» Directions for this task
Every line of the listing below should be written out exactly.

» Collected material
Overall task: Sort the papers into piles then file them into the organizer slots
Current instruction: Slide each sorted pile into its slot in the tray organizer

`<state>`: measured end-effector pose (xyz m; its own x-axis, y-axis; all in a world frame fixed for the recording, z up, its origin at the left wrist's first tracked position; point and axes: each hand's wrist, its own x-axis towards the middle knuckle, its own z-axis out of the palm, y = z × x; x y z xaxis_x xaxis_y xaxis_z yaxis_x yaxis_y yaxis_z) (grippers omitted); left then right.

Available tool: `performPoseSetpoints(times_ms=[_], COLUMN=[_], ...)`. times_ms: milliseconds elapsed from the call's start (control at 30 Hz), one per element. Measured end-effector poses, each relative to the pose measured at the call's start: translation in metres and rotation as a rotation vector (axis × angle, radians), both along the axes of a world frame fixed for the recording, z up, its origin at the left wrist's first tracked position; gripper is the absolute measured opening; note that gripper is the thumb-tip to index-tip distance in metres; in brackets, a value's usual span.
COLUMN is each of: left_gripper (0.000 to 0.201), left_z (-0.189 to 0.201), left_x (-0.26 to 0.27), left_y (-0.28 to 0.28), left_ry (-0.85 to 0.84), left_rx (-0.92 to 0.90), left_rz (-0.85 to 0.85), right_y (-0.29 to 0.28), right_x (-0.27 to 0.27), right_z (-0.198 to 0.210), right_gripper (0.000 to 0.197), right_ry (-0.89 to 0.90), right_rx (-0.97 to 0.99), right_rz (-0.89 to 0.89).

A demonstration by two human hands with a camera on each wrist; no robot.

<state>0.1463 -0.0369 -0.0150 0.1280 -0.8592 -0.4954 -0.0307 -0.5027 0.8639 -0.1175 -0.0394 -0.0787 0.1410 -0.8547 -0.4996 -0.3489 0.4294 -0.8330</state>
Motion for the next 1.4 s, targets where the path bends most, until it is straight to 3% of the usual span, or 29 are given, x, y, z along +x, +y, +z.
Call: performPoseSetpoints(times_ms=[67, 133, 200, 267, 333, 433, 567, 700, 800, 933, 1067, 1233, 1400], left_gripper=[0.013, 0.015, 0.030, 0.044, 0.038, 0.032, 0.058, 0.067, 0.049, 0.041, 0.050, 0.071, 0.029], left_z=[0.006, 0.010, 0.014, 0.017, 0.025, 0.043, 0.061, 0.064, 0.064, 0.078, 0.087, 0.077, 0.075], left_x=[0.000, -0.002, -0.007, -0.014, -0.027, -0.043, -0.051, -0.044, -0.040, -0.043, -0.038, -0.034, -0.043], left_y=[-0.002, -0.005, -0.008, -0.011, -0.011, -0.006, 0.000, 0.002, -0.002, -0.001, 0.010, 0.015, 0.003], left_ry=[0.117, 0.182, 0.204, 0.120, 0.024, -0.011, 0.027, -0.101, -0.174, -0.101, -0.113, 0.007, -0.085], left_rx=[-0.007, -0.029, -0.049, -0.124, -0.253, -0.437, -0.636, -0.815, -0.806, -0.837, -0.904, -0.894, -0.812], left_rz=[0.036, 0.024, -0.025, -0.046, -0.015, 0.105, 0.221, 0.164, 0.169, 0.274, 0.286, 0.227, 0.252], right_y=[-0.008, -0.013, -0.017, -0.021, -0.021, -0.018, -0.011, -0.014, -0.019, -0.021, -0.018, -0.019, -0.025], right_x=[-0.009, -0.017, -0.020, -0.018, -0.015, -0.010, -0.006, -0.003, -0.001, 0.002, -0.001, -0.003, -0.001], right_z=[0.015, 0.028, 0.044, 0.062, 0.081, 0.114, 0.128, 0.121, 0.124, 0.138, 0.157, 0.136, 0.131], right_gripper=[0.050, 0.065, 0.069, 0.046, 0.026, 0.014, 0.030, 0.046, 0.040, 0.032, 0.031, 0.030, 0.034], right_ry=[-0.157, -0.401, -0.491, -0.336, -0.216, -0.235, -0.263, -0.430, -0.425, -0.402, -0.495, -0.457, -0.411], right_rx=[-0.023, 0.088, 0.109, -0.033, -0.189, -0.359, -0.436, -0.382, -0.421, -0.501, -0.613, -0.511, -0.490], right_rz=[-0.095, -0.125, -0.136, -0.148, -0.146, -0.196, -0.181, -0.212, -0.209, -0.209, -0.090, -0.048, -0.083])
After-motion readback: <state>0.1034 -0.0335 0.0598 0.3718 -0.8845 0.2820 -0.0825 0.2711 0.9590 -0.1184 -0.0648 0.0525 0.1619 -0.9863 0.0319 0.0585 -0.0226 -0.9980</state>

» Response for this exercise
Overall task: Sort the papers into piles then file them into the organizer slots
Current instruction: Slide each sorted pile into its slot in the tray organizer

`<state>`: measured end-effector pose (xyz m; its own x-axis, y-axis; all in a world frame fixed for the recording, z up, its origin at the left wrist's first tracked position; point and axes: each hand's wrist, its own x-axis towards the middle knuckle, its own z-axis out of the palm, y = z × x; x y z xaxis_x xaxis_y xaxis_z yaxis_x yaxis_y yaxis_z) (grippers omitted); left then right.

Available tool: `performPoseSetpoints(times_ms=[_], COLUMN=[_], ...)`. times_ms: milliseconds elapsed from the call's start (control at 30 Hz), one per element. Measured end-effector poses, each relative to the pose measured at the call's start: translation in metres and rotation as a rotation vector (axis × angle, radians), both along the axes of a world frame fixed for the recording, z up, its origin at the left wrist's first tracked position; gripper is the absolute measured opening; note that gripper is the thumb-tip to index-tip distance in metres; in brackets, a value's usual span.
COLUMN is each of: left_gripper (0.000 to 0.201), left_z (-0.189 to 0.201), left_x (-0.26 to 0.27), left_y (-0.28 to 0.28), left_ry (-0.85 to 0.84), left_rx (-0.92 to 0.90), left_rz (-0.85 to 0.85), right_y (-0.29 to 0.28), right_x (-0.27 to 0.27), right_z (-0.198 to 0.210), right_gripper (0.000 to 0.197), right_ry (-0.89 to 0.90), right_rx (-0.97 to 0.99), right_rz (-0.89 to 0.89).

A demonstration by two human hands with a camera on each wrist; no robot.

<state>0.1463 -0.0369 -0.0150 0.1280 -0.8592 -0.4954 -0.0307 -0.5027 0.8639 -0.1175 -0.0394 -0.0787 0.1410 -0.8547 -0.4996 -0.3489 0.4294 -0.8330</state>
Motion for the next 1.4 s, targets where the path bends most, until it is straight to 3% of the usual span, or 29 are given, x, y, z along +x, +y, +z.
Call: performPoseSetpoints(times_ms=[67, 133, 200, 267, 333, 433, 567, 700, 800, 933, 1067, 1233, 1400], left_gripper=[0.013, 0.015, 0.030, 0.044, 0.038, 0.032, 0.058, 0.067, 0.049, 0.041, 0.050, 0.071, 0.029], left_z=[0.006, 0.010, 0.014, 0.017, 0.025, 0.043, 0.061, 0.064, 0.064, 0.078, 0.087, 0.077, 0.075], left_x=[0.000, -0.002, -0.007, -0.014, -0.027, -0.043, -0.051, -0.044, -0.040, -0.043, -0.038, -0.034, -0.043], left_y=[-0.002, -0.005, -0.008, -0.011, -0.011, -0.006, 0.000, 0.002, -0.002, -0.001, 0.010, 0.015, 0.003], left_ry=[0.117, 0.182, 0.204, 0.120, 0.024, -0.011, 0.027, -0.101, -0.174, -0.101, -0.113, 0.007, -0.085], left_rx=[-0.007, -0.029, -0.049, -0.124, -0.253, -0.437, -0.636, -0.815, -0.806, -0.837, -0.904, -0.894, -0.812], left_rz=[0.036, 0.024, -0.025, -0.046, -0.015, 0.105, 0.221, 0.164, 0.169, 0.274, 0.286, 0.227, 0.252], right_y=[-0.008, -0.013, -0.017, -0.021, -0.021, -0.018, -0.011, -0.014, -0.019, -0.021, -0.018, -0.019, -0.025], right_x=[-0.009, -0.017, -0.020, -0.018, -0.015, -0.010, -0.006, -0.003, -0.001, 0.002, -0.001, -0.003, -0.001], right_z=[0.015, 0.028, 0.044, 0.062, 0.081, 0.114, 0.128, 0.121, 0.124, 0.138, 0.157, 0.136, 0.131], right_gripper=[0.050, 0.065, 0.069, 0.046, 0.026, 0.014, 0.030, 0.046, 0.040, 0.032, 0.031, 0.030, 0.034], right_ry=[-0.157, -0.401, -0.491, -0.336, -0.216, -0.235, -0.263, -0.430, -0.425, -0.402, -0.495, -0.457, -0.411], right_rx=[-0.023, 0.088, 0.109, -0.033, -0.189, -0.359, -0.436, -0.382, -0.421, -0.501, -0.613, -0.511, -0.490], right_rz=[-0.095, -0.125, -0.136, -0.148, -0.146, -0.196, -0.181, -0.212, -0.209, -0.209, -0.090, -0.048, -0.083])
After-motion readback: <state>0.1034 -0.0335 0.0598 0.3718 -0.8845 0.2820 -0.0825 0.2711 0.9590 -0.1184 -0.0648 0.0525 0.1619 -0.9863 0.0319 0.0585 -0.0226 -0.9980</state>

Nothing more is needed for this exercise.